TASK DESCRIPTION:
Return the opening lines of the material, word for word. End with the line that contains "A marked-up camera".

AVAILABLE DATA:
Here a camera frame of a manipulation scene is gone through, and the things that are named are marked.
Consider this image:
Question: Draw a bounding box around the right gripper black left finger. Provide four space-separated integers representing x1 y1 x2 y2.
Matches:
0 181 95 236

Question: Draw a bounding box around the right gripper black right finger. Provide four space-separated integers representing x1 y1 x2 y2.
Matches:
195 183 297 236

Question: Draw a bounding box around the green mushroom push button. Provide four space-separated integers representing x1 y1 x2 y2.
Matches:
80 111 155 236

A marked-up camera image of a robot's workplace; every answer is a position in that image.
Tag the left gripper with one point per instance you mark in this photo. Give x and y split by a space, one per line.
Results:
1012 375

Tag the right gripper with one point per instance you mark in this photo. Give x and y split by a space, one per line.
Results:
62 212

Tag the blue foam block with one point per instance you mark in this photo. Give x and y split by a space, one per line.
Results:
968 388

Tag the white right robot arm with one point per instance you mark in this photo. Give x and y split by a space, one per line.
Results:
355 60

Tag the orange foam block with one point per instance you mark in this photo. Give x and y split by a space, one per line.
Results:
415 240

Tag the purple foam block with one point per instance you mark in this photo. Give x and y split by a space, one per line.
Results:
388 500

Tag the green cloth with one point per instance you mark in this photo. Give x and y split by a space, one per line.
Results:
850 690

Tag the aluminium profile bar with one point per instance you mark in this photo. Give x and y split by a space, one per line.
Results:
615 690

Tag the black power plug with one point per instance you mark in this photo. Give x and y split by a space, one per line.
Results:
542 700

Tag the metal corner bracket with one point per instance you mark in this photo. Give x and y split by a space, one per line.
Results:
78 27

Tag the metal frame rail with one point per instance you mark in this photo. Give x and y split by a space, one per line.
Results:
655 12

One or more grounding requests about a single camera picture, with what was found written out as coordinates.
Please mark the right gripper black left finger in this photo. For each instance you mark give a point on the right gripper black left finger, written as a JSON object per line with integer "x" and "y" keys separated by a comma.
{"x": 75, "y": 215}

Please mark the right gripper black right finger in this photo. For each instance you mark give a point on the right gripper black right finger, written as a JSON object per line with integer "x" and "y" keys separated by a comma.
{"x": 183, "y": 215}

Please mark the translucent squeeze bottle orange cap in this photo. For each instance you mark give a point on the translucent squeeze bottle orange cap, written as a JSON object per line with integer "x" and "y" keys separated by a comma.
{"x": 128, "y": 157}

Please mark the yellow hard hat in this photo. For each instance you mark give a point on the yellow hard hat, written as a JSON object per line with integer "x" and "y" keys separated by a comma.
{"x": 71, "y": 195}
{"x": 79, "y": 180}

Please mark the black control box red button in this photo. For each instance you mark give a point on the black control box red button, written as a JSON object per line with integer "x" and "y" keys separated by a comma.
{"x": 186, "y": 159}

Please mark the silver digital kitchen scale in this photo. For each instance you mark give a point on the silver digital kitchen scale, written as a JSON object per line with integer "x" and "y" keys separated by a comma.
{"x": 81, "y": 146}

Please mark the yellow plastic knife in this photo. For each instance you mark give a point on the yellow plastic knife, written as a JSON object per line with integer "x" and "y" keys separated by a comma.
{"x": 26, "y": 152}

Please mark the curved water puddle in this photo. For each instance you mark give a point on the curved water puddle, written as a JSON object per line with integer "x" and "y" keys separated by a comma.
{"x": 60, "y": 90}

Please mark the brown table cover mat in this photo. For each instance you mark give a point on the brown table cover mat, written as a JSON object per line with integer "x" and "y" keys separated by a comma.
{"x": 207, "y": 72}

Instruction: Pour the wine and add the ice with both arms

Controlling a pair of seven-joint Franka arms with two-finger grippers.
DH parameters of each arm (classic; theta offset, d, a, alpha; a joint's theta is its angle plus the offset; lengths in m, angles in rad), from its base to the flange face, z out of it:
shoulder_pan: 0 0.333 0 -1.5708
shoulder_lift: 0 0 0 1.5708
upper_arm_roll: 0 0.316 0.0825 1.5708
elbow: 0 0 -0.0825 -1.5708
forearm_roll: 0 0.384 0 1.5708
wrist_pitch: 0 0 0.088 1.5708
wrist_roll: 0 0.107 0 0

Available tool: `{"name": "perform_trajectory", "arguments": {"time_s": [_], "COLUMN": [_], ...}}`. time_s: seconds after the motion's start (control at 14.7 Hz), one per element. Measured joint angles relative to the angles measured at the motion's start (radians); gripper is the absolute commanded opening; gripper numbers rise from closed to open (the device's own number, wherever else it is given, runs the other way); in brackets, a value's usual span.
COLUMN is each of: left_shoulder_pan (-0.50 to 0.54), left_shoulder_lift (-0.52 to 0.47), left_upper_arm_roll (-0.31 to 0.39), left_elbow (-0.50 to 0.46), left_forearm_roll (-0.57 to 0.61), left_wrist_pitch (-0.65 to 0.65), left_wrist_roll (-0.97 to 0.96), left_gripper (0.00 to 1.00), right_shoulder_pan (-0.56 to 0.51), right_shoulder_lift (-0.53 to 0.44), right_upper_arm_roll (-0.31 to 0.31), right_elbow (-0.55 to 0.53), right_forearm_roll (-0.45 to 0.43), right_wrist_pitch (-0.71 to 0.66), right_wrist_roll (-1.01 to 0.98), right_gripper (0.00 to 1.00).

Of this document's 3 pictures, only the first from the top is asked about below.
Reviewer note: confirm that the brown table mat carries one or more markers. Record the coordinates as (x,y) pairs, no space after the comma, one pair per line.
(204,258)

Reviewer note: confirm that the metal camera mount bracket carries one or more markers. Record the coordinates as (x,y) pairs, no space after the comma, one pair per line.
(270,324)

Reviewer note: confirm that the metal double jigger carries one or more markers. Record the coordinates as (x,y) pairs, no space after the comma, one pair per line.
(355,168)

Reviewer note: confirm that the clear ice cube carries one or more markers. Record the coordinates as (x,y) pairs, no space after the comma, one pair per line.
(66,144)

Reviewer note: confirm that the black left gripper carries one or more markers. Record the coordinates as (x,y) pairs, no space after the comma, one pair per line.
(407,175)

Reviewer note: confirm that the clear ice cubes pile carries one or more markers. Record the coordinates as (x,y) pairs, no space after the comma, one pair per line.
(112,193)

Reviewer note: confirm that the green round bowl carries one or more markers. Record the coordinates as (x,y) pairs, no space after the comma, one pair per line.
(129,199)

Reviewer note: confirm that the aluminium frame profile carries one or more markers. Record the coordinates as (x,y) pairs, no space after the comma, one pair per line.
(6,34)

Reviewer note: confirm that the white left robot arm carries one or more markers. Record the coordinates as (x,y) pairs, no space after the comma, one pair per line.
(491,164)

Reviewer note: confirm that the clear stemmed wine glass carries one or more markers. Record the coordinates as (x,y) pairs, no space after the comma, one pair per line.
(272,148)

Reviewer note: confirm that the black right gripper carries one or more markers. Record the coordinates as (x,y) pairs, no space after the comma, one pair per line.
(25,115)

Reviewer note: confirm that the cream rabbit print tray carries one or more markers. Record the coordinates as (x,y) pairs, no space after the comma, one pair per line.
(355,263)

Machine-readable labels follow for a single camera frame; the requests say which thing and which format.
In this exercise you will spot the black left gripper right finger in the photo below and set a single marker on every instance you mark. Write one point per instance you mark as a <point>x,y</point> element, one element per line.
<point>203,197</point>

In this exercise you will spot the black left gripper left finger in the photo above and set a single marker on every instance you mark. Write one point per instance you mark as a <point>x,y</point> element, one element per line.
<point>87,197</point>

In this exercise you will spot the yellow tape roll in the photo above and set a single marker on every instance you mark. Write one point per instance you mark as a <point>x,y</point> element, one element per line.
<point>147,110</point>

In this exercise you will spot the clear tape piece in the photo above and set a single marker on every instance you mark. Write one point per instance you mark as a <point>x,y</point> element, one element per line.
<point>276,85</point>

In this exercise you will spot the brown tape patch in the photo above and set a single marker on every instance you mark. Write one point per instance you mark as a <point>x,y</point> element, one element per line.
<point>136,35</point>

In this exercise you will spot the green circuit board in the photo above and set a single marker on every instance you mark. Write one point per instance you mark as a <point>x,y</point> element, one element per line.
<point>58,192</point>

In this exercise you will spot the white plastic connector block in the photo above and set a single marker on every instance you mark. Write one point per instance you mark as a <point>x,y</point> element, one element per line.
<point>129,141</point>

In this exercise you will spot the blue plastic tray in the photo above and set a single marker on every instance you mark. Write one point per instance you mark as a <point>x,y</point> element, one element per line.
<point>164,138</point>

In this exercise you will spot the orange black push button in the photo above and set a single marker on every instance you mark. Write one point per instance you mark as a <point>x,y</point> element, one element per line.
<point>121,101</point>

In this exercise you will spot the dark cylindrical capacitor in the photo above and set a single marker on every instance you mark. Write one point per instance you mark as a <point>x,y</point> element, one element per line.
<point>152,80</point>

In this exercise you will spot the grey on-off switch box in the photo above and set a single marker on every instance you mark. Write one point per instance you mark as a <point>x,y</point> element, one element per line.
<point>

EXERCISE OUTPUT:
Here a camera frame of a manipulation scene is gone through, and the things that are named are marked.
Consider this image:
Question: Draw a bounding box around the right gripper black left finger. Provide four space-separated integers representing x1 y1 x2 y2.
Matches:
0 181 95 236

Question: Draw a bounding box around the right gripper black right finger. Provide four space-separated integers representing x1 y1 x2 y2.
Matches:
195 183 297 236

Question: Draw a bounding box around the green mushroom push button. Provide four space-separated integers representing x1 y1 x2 y2.
Matches:
80 111 155 236

A marked-up camera image of a robot's workplace; every answer is a position in that image.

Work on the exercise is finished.